ESPE Abstracts

Introduction: Recent studies point to the existence of androgen-responsive non-coding (nc) RNAs in peripheral blood mononuclear cells (PBMC) RNA.

Aim: To quantify the androgen-responsive gene expression of SNORD5 and RNY5 and investigate their relationship to the testosterone (T) rise following hCG stimulation in boys with no genetic evidence of androgen insensitivity.
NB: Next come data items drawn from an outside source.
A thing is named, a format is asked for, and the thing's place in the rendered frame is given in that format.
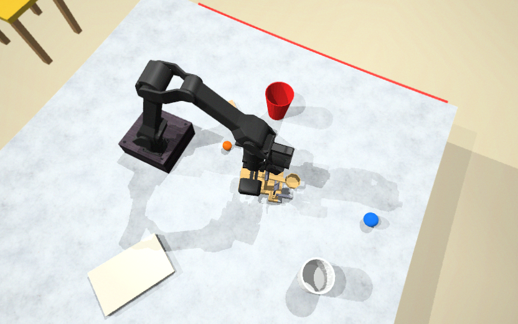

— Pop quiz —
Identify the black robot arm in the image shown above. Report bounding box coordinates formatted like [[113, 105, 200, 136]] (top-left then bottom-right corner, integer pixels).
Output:
[[132, 60, 294, 175]]

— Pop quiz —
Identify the cream flat rectangular panel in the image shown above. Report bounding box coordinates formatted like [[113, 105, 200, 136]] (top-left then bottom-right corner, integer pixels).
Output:
[[87, 233, 175, 317]]

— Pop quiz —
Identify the orange ball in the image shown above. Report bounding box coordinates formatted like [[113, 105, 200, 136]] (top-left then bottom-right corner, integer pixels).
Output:
[[222, 141, 232, 150]]

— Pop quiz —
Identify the blue ball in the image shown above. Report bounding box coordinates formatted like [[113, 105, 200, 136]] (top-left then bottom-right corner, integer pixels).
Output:
[[364, 212, 379, 227]]

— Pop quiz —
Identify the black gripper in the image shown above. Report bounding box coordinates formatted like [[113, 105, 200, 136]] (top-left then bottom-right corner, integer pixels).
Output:
[[238, 155, 264, 196]]

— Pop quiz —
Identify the white mug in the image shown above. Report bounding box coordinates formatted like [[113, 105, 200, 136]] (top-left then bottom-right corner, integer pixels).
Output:
[[298, 257, 335, 294]]

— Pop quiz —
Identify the red plastic cup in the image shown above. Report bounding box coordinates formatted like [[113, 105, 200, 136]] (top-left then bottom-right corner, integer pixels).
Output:
[[265, 82, 294, 120]]
Methods: 19 boys with suspected DSD who were evaluated at RHC, Glasgow from 2018 to 2021 were included. Information on clinical, biochemical, and genetic assessment was obtained from clinical records. Of the 19 boys, 18 had undergone AR analysis to date and excluded AR variants. PBMC RNA was collected before and after hCG stimulation of the testes on day 4 (D4) and day 22 (D22), where appropriate, and gene expression was quantified using QuantStudioTM 3D Digital PCR.
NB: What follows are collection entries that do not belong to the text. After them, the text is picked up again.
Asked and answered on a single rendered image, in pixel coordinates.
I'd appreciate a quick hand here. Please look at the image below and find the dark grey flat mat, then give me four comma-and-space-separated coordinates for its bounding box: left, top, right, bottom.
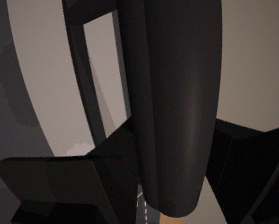
0, 0, 160, 224

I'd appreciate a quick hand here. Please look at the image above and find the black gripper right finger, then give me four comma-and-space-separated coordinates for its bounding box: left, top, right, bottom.
206, 117, 279, 224

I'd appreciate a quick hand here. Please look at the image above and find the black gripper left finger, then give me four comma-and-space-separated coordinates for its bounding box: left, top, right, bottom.
0, 116, 139, 224
Results: A median age at the time of hCG stimulation test was 0.8 yrs (0.5, 4). The median baseline and peak T levels were 0.5 nmol/l (0.5, 6.8) and 14.2 nmol/l (1.2,42.1), respectively. The median AMH was 752 pmol/l (13, 1588). Within this group, there was one patient who did not show a T response to hCG at all on D4 and a minimal response on D22 (1.2 nmol/l). The median fold change in SNORD5 and RNY5 on D4 in this patient was 0.09 and 0.05, respectively. The median fold change for the two ncRNAs on D22 was 0.14 and 0.04, respectively. In the rest of the cohort, the median post-hCG T on D4 and D22 was 13.6 nmol/l (2.5, 42.1) and 24.3 nmol/l (11.6, 37.3), respectively. In this group, the median fold change in SNORD5 expression on D4 and D22 was 1.93 (0.08, 13.9) and 1.4 (0.09,5.6), respectively. The median fold change in RNY5 expression on D4 and D22 was 0.8 (0.1, 37.5) and 0.7 (0.3, 7.7), respectively. Of the 19 boys, there were 3 boys who had a fold change in both ncRNAs that was below 25th centile at T peak. Of these 3, 1 was the aforementioned non-responder and the remaining 2 boys, although having a normal T response to hCG, also had variants in the CYP11B1 or HSD3B2 genes.

Conclusions: Expression levels of RNY5 and SNORD5 can be accurately quantified and show androgen dependency. Further research in poor hCG responders and genetically confirmed causes of DSD including androgen insensitivity is required to determine the diagnostic role of non-coding RNAs in XY DSD.